Monckton threatens to sue ABC, calls chairman a 'shrimp'
Climate change denier Lord Christopher Monckton has threatened to sue the ABC and described its chairman Maurice Newman as a "shrimp-like wet little individual", writes journalist Graham Readfearn.
Climate change denier Lord Christopher Monckton has threatened to sue the ABC and described its chairman Maurice Newman as a “shrimp-like wet little individual”.
Lord Monckton, who is towards the end of a near month-long tour of Australia, told a Melbourne audience he had met with Newman at a breakfast and requested he intervene in the broadcast of the Radio National documentary Background Briefing.
Experienced ABC journalist Wendy Carlisle interviewed Lord Monckton and several of his supporters for the documentary, which first aired on Sunday. The documentary also highlighted links between Lord Monckton and mining magnate and supporter Gina Rinehart, chairman of Hancock Prospecting.
During the program, Lord Monckton was recorded telling an audience: “So to the bogus scientists who have produced the bogus science that invented this bogus scare I say, we are coming after you. We are going to prosecute you, and we are going to lock you up.”
In the latest outburst on July 20 at a speech in Melbourne, Lord Monckton said: “I have written to the chairman of the ABC who is a shrimp-like wet little individual and I have said to him, right mate, I warned you about this woman [Wendy Carlisle] orally over breakfast.
“I then wrote to you saying she is going about my friends pestering them and then she produces and broadcasts this garbage because you did nothing about it. Now I want the right of reply to these lies by the ABC or I will sue. So watch out ABC.”
ABC corporate affairs director Michael Millett said in a statement to Crikey: “The ABC has received a number of complaints from Lord Monckton about its coverage of him and is working through them. We have no further comment.” Crikey requested a response from Newman but this request was turned down by Millett.
Shortly after Lord Monckton’s previous visit to Australia, Newman told senior ABC staff that some were guilty of “uncritical group think” in accepting that serious climate change was being caused by humans.
Lord Monckton caused controversy before arriving in Australia, when it was revealed he had displayed a quote from Australia’s former climate change policy adviser Professor Ross Garnaut beside a large swastika.

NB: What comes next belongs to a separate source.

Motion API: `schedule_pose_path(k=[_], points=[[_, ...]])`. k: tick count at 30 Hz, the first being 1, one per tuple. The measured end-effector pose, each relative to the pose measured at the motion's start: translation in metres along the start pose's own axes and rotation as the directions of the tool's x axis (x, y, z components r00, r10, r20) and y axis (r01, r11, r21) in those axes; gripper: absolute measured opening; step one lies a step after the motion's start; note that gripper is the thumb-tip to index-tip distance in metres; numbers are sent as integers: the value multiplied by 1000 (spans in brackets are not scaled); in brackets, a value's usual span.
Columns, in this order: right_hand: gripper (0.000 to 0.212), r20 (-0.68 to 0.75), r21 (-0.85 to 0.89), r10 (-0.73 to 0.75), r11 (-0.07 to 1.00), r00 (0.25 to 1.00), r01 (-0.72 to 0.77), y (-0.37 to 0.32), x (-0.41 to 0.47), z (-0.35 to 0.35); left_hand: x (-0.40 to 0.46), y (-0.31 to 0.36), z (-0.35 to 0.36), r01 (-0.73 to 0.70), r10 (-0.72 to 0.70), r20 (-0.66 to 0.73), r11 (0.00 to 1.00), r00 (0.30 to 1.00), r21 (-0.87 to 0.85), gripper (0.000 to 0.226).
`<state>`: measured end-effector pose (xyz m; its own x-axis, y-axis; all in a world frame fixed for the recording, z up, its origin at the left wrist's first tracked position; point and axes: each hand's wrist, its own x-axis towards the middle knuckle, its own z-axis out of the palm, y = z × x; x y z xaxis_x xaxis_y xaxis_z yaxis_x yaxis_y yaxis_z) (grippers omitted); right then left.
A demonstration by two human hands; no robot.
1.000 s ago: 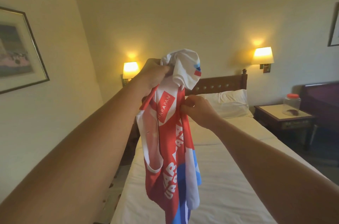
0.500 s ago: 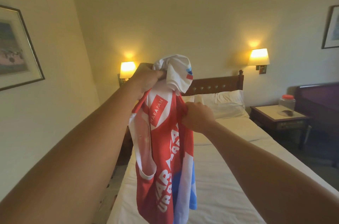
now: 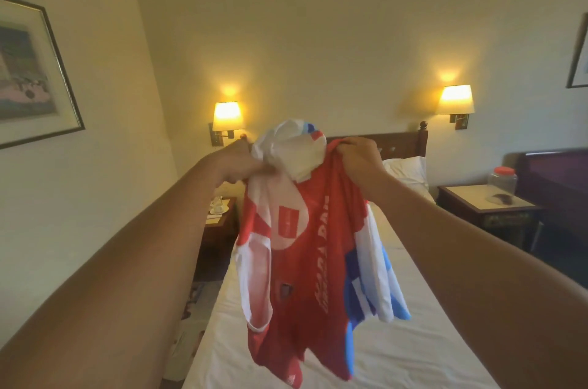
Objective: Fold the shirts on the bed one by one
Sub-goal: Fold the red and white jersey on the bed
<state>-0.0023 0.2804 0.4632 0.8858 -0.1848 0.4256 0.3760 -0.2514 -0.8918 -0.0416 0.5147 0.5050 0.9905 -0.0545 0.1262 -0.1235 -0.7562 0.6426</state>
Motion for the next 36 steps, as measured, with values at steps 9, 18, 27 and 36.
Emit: schedule_pose_path(k=[9,18,27,36], points=[[24,318,-528,-250,754,915,390,-10,-6,-8,4,8,37,56,-76,177,992,981,114,60],[26,403,-462,-295,752,866,471,-6,-3,-31,13,21,89,-247,280,-69,921,958,300,34],[15,322,-546,-201,759,925,355,22,-13,-55,20,47,86,-239,198,-327,967,924,-89,17],[29,312,-764,59,609,948,213,102,-23,-82,5,30,58,-168,245,-276,947,929,273,12]])
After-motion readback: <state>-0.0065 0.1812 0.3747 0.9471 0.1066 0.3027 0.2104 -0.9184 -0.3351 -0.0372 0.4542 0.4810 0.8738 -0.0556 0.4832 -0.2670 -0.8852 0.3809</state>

The outburst was widely condemned and prompted Lord Monckton to apologise, only for him to then claim that the term “climate change denier” was a reference to Holocaust denial.
During a speech on climate change last night, Liberal MP Malcolm Turnbull warned the audience: “Do not fall into the trap of thinking that what Lord Monckton says or what some website says is superior to what our leading scientists would say.”
Earlier this week, the House of Lords took an unprecedented step of posting an open “cease and desist”-style letter online saying the Lord should stop referring to himself as a member of UK’s upper house of Parliament.
In a National Press Club debate with Australia Institute executive director Richard Denniss, Lord Monckton repeated his claim to be a member of the House of Lords.
Lord Monckton, whose current tour was part-paid for by the Association of Mining and Exploration Companies, has threatened to sue numerous individuals in recent years who have criticised his long-debunked views on climate science. These include threats to sue US-based scientists John Abraham and Scott Mandia after they critiqued his claims. He also threatened last year to sue The Guardian columnist George Monbiot for libel.
Lord Monckton also failed in a last-ditch UK High Court bid to force a right-to-reply on the BBC over the screening of Meet the Climate Sceptics — a documentary which followed Lord Monckton on his 2010 tour of Australia.